▶ [Collected material]:
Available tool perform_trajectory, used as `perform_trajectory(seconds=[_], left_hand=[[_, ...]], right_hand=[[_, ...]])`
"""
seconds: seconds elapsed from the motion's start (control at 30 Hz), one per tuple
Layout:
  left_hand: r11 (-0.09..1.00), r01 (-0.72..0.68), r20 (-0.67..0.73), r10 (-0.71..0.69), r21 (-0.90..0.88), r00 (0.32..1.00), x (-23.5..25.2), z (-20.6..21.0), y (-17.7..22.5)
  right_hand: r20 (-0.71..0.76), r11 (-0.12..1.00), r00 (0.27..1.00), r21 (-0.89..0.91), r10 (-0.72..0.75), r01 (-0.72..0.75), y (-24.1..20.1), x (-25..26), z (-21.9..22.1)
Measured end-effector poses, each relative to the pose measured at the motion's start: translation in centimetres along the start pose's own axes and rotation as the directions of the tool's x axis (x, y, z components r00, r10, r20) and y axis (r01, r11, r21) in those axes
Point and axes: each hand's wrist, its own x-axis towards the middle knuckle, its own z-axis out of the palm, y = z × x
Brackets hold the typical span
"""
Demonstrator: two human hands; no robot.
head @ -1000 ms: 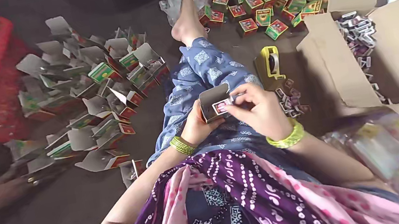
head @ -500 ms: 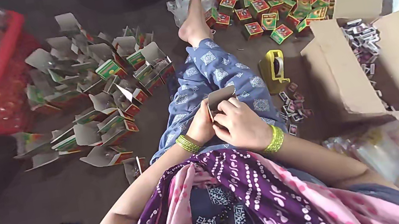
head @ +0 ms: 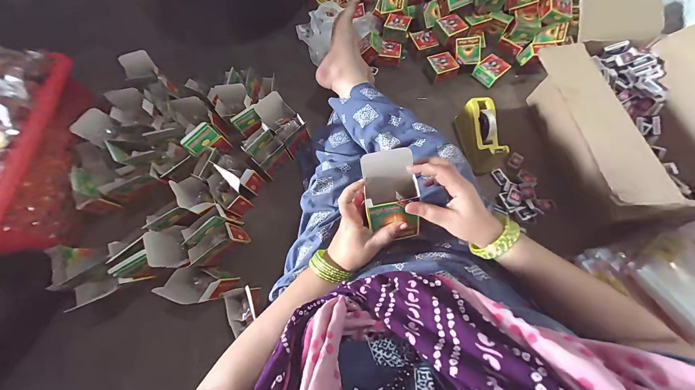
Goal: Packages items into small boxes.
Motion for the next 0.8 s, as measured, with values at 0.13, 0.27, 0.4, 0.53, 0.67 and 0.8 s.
perform_trajectory(seconds=[0.13,0.27,0.4,0.53,0.67,0.8], left_hand=[[0.997,0.043,0.020,-0.042,-0.060,0.999,0.1,-0.1,0.6],[1.000,0.016,0.090,-0.016,0.005,0.996,-0.1,-0.2,0.5],[0.998,0.062,0.127,-0.065,0.024,0.990,0.1,0.0,0.4],[0.984,0.163,0.122,-0.153,-0.078,0.981,0.4,0.1,0.0],[0.969,0.165,0.152,-0.138,-0.183,0.979,0.4,0.2,-0.5],[0.971,0.188,0.174,-0.161,-0.150,0.971,0.4,0.2,-0.4]], right_hand=[[0.132,0.980,0.991,0.201,-0.010,-0.017,1.3,-0.5,0.6],[0.209,0.974,0.975,0.227,-0.071,0.022,1.5,-0.8,1.3],[0.194,0.988,0.979,0.146,-0.071,0.043,1.4,-0.6,1.3],[0.021,0.944,1.000,0.329,0.006,-0.013,0.5,-0.2,0.1],[0.090,0.954,0.996,0.295,0.020,-0.045,-1.0,0.2,-1.1],[0.185,0.996,0.981,0.075,-0.057,0.043,-1.6,0.1,-0.8]])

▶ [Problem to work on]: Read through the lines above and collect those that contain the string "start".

▶ [The completed task]:
seconds: seconds elapsed from the motion's start (control at 30 Hz), one per tuple
Measured end-effector poses, each relative to the pose measured at the motion's start: translation in centimetres along the start pose's own axes and rotation as the directions of the tool's x axis (x, y, z components r00, r10, r20) and y axis (r01, r11, r21) in those axes

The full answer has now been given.